Saturday, June 06, 2009

Symposium: History of "Inerrancy" in Wesleyan Church

Another great paper by Bob Black Friday afternoon. In it, he argued that the word inerrancy entered into Wesleyan Methodist vocabulary primarily by way of Stephen Paine of Houghton but that it was really a Reformed beef. John Wesley did not trouble with, for example, varying numbers of soldiers in the biblical record. Similarly, even Reformed Princetonians like Hodge did not trouble over such things either, despite using the word inerrant.

Basically, inerrancy in its current form is largely a by-product of the Fundamentalist-Modernist controversies and was part of the Reformed reaction to modernism as it was then formulated. Notable Nazarenes and others of the time did not really participate in that debate, which was largely a Reformed phenomenon.

Black concluded that the term inerrancy and its twentieth century baggage are largely a foreign body in the Wesleyan Church's polity.

There was disagreement, of course, largely from Gary Cockerill of Wesley Biblical Seminary. He is of course the Wesleyan who is currently most involved in the Evangelical Theological Society. My sense is that he would probably not represent the majority of those present, although he is a strong voice.

Such arguments get into the historical weeds pretty quickly. Is it fair to say that Wesley believed in inerrancy when he lived more than a hundred years before the Fundamentalist-Modernist controversy? Would not the Pilgrims and other holiness groups not have affirmed inerrancy just as wholeheartedly if they had had someone in their midst like Stephen Paine for whom the term was important, who had pushed it? They might have. After all, who would vote for errancy?

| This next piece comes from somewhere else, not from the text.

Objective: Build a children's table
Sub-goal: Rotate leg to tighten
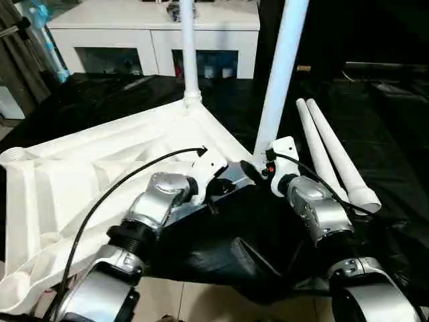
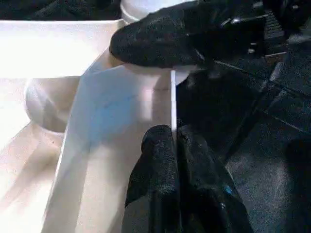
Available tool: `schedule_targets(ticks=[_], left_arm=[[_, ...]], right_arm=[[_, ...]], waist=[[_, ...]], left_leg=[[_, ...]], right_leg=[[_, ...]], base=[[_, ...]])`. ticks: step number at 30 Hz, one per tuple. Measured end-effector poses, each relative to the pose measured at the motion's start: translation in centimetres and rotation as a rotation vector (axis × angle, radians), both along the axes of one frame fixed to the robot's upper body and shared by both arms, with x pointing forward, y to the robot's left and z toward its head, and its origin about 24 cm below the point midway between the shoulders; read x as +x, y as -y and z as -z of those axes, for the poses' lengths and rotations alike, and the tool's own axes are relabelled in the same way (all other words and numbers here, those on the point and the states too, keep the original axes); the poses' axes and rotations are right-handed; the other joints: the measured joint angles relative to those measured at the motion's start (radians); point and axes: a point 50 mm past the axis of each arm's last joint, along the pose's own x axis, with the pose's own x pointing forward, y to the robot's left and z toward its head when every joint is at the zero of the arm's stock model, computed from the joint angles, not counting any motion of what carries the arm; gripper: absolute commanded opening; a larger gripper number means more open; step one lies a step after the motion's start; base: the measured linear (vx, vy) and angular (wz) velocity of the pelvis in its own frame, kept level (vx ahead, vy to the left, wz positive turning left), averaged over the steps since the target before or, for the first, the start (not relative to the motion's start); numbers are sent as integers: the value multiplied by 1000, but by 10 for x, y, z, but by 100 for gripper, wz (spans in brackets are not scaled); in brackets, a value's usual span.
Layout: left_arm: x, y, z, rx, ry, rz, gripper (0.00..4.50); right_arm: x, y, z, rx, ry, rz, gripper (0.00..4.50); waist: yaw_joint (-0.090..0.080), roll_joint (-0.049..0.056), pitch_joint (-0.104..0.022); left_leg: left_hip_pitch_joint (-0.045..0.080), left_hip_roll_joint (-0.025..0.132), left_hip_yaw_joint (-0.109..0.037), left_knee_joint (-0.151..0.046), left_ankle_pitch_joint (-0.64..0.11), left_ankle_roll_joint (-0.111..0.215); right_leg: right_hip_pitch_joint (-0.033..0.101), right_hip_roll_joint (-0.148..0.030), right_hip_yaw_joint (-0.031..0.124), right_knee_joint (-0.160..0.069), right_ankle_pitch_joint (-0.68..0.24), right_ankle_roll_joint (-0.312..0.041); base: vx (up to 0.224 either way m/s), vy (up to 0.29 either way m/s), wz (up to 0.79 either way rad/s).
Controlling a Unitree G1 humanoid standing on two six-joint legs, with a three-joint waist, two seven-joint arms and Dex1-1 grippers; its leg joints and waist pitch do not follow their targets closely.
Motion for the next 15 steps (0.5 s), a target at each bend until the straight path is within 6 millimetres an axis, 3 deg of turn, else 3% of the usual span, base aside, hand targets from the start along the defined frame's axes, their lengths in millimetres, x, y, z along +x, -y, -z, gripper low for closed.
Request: schedule_targets(ticks=[3, 11, 15], left_arm=[[-3, -5, -1, -6, 5, 53, 0], [-20, -19, -4, -25, -37, 281, 0], [-27, -24, -3, -8, -60, 357, 0]], right_arm=[[-6, 11, -3, -21, 12, -128, 396], [-34, 33, -12, -2, -41, -486, 396], [-47, 41, -13, -11, -102, -617, 382]], waist=[[1, 0, 0], [36, 2, 1], [43, 2, 1]], left_leg=[[-2, 0, 0, -1, 0, 0], [-5, 1, 0, -3, 2, 5], [-4, 1, 0, -2, 0, 1]], right_leg=[[-1, 0, 0, 0, 0, 0], [-5, 0, -1, 0, -1, 2], [-2, 0, -1, 1, -1, 2]], base=[[0, 0, 0], [0, 0, 0], [0, 0, 0]])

In my opinion, however, there is a crucial paradigm difference between assuming all the details of the Bible to be precise and orienting one's use of the Bible around defending them, to where they are the things you focus on. Secondly, as Steve Lennox's paper showed, the nineteenth century holiness authors were focused on spiritual meanings in the text. This approach obviously is not oriented at all around establishing the historical harmony of biblical parts and so forth.

Regardless of the historical weeds, it is simply the case that a body like the one gathered Friday has Wesleyans in good standing who run the gamut of interpretations of inerrancy. I doubt very seriously that anyone will mount a campaign to remove the word from our polity. But by the very existence of diversity of interpretation of it, it de facto must be interpreted in a broader way than the Chicago Statement for Wesleyans.

Regardless of what the word "inerrancy" has meant or meant to Stephen Paine, it is de facto the case that for Wesleyans today, the term is broad enough to allow 1) for those like Gary who have a strict and twentieth century understanding of the word and 2) for the more ambiguous position of Asbury Seminary that the Bible is "inerrant in all it affirms."

What does it affirm? That is a matter for debate and discussion and in fact could be as broad as what other denominations mean by "infallible in matters of faith and practice." "It" also might be taken to focus on the whole, rather than the minutia, thus allowing for some sense of progressive revelation and/or diversity of position on particular issues. In effect, the word "inerrancy" de facto does not have the specific content for Wesleyans it has for other groups, including ETS.

I might add in closing that to focus on "affirming" even misses the fact that much of the Bible may have meant to do other things than affirm truth. When the psalmist expresses hope that others would bash Babylonian babies against a rock (137), the function is surely something different than "affirming."